▶ Your task
Reproduce, with no changes, the line where "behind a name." appears and every subsequent line of the listing, the last one included.

=== Section Start ===

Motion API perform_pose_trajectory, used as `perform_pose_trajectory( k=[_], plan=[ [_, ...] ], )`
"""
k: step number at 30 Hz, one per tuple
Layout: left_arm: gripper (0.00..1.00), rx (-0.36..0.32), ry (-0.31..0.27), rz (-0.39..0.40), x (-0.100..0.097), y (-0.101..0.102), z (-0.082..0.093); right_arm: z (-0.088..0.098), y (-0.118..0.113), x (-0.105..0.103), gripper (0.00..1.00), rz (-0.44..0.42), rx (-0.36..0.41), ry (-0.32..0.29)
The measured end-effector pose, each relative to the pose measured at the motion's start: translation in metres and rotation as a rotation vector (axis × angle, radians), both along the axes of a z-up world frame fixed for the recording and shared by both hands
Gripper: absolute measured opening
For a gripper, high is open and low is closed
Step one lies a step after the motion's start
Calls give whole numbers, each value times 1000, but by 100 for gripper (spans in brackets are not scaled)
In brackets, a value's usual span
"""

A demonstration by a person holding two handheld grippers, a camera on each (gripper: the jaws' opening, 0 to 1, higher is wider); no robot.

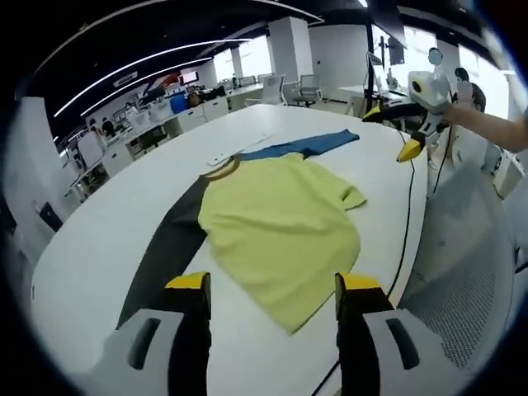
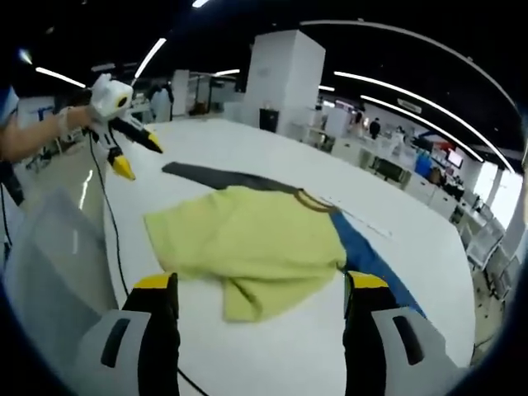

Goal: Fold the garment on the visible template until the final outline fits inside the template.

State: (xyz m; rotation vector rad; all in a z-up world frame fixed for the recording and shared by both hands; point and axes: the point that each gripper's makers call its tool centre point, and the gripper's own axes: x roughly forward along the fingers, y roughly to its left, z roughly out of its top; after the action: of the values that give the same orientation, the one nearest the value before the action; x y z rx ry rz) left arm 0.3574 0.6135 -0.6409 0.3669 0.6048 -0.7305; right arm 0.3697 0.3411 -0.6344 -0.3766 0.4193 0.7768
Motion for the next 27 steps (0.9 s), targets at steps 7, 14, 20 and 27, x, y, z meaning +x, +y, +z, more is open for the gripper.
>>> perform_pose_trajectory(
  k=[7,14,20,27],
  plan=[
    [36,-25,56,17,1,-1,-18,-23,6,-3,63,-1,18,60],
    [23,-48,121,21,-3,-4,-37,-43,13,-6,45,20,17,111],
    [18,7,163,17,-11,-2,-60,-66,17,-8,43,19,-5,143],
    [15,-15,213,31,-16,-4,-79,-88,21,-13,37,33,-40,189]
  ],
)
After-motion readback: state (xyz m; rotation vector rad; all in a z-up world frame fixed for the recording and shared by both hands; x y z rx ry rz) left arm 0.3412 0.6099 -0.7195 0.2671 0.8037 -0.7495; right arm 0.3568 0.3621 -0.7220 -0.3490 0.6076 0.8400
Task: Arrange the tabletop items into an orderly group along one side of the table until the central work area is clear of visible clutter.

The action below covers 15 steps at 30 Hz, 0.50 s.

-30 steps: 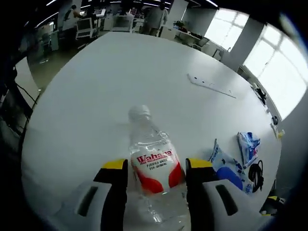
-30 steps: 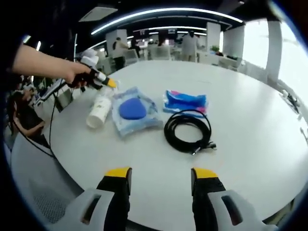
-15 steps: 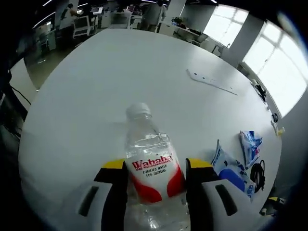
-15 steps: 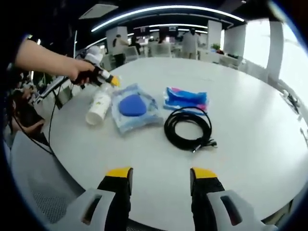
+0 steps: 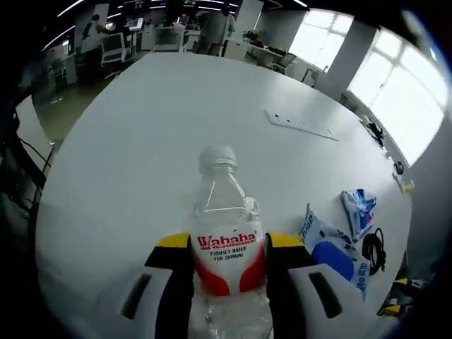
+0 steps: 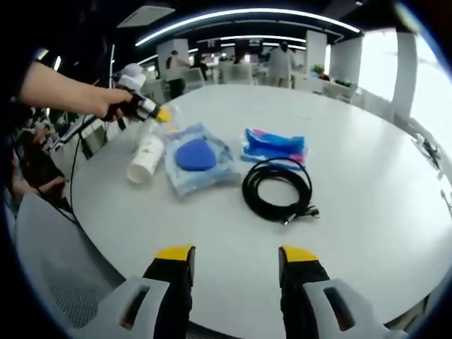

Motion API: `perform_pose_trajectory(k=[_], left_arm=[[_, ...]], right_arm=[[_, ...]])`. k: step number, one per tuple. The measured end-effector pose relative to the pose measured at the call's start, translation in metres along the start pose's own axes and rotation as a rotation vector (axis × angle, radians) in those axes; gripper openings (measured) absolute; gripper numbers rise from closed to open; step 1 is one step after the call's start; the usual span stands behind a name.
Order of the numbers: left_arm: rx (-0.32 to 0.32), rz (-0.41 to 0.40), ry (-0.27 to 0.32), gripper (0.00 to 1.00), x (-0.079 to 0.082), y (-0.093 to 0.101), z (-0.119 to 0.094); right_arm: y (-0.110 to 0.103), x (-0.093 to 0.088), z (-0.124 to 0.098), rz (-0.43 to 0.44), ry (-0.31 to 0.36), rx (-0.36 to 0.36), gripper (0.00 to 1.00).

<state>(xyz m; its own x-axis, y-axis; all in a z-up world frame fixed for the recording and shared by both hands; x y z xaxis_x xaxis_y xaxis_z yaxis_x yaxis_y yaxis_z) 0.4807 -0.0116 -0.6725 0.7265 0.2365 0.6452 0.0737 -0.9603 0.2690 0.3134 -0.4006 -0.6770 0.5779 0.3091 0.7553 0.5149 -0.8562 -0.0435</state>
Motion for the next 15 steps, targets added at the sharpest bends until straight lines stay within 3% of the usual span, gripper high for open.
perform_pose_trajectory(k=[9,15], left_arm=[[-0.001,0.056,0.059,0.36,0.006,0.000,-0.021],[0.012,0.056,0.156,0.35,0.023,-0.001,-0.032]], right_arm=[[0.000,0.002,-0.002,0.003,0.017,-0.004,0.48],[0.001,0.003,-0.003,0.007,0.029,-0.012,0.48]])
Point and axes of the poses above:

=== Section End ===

▶ Task answer
Motion API: `perform_pose_trajectory(k=[_], left_arm=[[_, ...]], right_arm=[[_, ...]])`. k: step number, one per tuple. The measured end-effector pose relative to the pose measured at the call's start, translation in metres along the start pose's own axes and rotation as a rotation vector (axis × angle, radians) in those axes; gripper openings (measured) absolute; gripper numbers rise from closed to open; step 1 is one step after the call's start; the usual span stands behind a name.
Order of the numbers: left_arm: rx (-0.32 to 0.32), rz (-0.41 to 0.40), ry (-0.27 to 0.32), gripper (0.00 to 1.00), x (-0.079 to 0.082), y (-0.093 to 0.101), z (-0.119 to 0.094); right_arm: y (-0.110 to 0.103), x (-0.093 to 0.088), z (-0.124 to 0.098), rz (-0.43 to 0.44), ry (-0.31 to 0.36), rx (-0.36 to 0.36), gripper (0.00 to 1.00).

<state>(xyz m; its own x-axis, y-axis; all in a z-up world frame fixed for the recording and shared by both hands; x y z xaxis_x xaxis_y xaxis_z yaxis_x yaxis_y yaxis_z) 0.4807 -0.0116 -0.6725 0.7265 0.2365 0.6452 0.0737 -0.9603 0.2690 0.3134 -0.4006 -0.6770 0.5779 0.3091 0.7553 0.5149 -0.8562 -0.0435</state>
Motion for the next 15 steps, targets added at the sharpest bends until straight lines stay within 3% of the usual span, gripper high for open.
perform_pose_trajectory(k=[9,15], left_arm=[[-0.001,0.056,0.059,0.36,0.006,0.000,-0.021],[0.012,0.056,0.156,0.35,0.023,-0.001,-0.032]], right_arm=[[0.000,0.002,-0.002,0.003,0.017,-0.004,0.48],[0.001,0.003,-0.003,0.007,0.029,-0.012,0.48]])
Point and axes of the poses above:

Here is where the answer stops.